Cabinet ministers watched President Biden’s unrepentant speech last night “in genuine disbelief”, says Politico. He blamed Afghans for allowing the Taliban to overrun their country, saying they were not “willing to fight for themselves”. Foreign Secretary Dominic Raab scrambled back from his five-star hotel in Crete to tell BBC Breakfast that the UK is creating a “bespoke arrangement” for Afghan refugees. New Zealand has gone into a three-day national lockdown because of a single case of coronavirus. A 58-year-old man in Auckland has been infectious since last Thursday.
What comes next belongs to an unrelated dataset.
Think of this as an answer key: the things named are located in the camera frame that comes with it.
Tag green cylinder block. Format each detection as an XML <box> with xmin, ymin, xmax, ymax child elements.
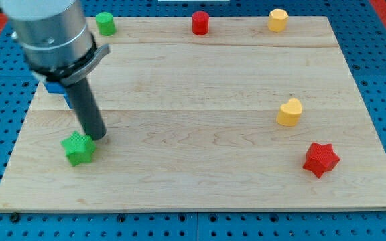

Relations between Boris Johnson and Joe Biden aren’t “all sweetness and light”, says Ben Riley-Smith in The Daily Telegraph. There are “genuine tensions” over Brexit, travel rules and the COP26 climate summit. They’ve chatted on the phone just twice this year – in the first seven months of 2020, Johnson and Donald Trump had seven calls. In a not-so-subtle metaphor, the $10,000 handmade bicycle given to the PM by Biden at the G7 meeting in June is now collecting dust in Whitehall. Presents worth more than £140 are verboten for government ministers.
Noted
In 2013, 25% more university students studied arts and humanities subjects than Stem (science, technology and maths). This year, however, the gap is just 1%. The driving force? Science obsessive Dominic Cummings, who was behind Michael Gove’s “shock and awe” education reforms, which prioritised science subjects in the early 2010s, says Ed Dorrell in The Independent.
Gone viral
Hedgehog influencers have taken over Instagram, says Noelle Mateer in Wired. Top of the hedgie tree is Mr Pokee, above, whose 1.9 million followers tune in to see him wearing tiny socks, visiting the Eiffel Tower and popping out of ice-cream cones. But the pet trend has a darker side. The Instagram stars tend to be African pygmy hedgehogs, half of which develop tumours by middle age. And 10% succumb to “wobbly hedgehog syndrome”, which begins with loss of body control and ends in total paralysis.
Eating in
The seven astronauts on the International Space Station, 408km above the Earth, are expecting a pizza delivery on Thursday, says Sky News. It’s part of a 3,720kg shipment launched today from Virginia, which also includes apples, kiwis and a cheese smorgasbord. The world’s longest terrestrial pizza delivery was 19,870km from New Zealand to Spain in 2006.
Quoted
Quoted 17-08
“It is amazing what you can accomplish if you do not care who gets the credit.”
Harry S Truman
Snapshot answer
It’s a Boeing 707 that’s been turned into a restaurant in the West Bank city of Nablus. Palestinian twins Khamis and Ata al-Sairafi bought the decommissioned aircraft from an Israeli businessman for $100,000 in 1999. It took 13 hours to transport it on a giant truck from Israel to the West Bank. The twins stripped out the seats, put wooden floors into the cabin and added furniture. A Palestinian uprising in 2000 delayed their plans, but the restaurant is now ready for take-off.